# Single Horizontal Regression

You can access this dialog from the following:

• Ribbon: OpenRail Modeling > Regression.

This tool creates a single horizontal geometry element that is a "best fit" to a set of regression points. Best fit means that the orthogonal projection from the element to the regression points is minimized. This tool generates either a linear element or a circular element. The length of the element will be all regression data (each point) that can project orthogonally onto the element.

This tool can work both on the plan view (regression line) or on the horizontal curvature view (curvature line). While it is possible to create a geometry in parts, using both regression line and curvature line, to switch from one view to other, tool should be restarted.

This tool creates a regression rule between the created geometry element and the regression line. This link allows dynamic regression analysis, that is changing the points used in the analysis of that element. Depending on where you used the regression tool (on plan or curvature diagram), you can modify the regression as follows.

If you used Curvature Diagram to create the element, use the manipulators on the regression box. You can also see the updated Maximum Slew and Standard error values in the properties of the created box or the geometry.
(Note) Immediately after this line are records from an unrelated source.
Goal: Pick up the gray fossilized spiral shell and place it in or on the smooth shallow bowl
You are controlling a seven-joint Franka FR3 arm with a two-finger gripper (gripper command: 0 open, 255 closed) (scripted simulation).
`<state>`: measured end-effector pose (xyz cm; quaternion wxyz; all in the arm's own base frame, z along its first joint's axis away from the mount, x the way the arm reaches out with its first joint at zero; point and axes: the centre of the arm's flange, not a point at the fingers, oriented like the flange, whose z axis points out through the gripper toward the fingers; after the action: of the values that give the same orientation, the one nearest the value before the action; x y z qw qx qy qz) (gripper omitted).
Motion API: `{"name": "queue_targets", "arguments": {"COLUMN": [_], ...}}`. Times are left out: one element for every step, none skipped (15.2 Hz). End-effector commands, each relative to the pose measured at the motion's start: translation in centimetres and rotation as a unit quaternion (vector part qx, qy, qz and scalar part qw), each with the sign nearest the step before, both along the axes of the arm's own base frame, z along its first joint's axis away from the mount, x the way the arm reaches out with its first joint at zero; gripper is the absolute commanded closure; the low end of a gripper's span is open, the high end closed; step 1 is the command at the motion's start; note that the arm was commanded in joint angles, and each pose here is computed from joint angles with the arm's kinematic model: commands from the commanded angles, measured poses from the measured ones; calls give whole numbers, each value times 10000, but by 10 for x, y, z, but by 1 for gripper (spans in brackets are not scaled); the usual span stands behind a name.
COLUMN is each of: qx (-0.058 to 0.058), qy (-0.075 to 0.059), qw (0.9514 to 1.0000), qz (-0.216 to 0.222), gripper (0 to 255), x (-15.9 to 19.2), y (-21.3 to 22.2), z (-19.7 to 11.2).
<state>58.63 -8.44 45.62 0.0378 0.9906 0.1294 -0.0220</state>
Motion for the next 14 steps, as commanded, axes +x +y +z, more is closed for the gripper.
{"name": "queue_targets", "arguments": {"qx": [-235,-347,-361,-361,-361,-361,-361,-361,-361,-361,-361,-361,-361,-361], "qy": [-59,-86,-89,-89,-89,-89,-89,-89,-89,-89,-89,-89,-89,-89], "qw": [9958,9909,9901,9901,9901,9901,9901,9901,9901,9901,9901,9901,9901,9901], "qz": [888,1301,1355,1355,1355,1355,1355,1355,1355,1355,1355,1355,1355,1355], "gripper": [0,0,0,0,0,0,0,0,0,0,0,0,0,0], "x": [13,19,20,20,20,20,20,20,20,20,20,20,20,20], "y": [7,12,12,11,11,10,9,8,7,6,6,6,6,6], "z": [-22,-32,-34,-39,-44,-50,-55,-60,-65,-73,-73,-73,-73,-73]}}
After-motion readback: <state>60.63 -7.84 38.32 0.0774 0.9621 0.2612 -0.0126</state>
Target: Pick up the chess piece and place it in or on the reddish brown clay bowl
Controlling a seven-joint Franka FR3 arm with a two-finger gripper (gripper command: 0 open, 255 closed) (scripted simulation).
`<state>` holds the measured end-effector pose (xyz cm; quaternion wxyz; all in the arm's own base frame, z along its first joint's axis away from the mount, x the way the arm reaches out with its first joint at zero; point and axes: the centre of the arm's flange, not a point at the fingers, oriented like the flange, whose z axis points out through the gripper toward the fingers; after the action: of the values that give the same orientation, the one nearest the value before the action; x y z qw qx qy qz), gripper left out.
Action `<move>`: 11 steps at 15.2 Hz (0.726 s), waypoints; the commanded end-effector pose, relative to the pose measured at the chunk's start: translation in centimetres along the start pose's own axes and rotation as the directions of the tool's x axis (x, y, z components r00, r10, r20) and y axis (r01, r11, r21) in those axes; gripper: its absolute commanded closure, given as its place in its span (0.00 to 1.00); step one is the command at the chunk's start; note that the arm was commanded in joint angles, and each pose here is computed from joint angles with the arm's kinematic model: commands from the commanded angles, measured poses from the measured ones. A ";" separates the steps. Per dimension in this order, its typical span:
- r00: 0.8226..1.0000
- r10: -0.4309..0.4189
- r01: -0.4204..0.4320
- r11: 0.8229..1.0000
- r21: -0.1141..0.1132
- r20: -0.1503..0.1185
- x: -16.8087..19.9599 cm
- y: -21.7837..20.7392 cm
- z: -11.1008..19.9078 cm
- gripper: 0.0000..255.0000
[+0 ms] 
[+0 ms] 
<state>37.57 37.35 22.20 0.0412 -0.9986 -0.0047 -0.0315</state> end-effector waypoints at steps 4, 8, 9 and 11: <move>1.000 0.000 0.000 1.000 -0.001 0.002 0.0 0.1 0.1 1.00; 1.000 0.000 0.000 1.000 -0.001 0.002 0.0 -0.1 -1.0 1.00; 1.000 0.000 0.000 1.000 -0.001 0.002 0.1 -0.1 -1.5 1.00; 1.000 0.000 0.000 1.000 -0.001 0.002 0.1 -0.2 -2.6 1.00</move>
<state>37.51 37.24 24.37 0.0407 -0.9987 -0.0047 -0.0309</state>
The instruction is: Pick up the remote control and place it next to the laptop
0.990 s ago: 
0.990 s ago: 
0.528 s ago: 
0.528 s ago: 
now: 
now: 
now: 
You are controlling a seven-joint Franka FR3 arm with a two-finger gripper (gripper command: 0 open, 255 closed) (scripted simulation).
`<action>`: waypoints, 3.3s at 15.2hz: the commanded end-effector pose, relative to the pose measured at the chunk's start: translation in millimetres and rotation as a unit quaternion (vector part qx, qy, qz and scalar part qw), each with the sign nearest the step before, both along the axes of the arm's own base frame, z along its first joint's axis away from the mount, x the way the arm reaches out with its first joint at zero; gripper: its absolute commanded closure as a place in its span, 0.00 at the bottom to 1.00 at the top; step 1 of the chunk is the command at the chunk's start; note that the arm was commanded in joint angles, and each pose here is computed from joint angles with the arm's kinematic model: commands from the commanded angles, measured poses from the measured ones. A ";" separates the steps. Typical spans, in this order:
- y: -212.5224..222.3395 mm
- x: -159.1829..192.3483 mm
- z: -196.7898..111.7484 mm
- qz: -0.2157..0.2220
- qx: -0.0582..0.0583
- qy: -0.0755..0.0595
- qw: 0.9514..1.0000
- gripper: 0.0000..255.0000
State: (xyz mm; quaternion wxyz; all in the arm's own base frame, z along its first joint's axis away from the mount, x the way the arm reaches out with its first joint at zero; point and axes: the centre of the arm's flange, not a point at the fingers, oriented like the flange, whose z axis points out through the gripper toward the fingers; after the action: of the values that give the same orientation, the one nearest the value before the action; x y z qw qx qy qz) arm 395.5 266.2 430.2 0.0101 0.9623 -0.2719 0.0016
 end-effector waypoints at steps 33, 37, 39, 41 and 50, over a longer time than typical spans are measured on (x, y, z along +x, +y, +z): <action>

If you used Plan View to create the element, use the manipulators on the created geometry. You can see the updated Maximum Slew and Standard error values in the properties of the geometry.

Computation Methods

This tool performs linearization based on nonlinear least squares techniques and Newton-like methods, all of which are iterative processes. There are two least squares solvers in this tool. One is based on the Gauss-Jordan Method and the other is based on Singular Value Decomposition. For an introduction to these topics, see Matrix Computations, by Gene Golub and Charles Van Loan.

For a discussion of initialization and linearization issues, see Least Squares Fitting of Circles and Ellipses, by Walter Gander, Gene Golub, and Rolf Strebel.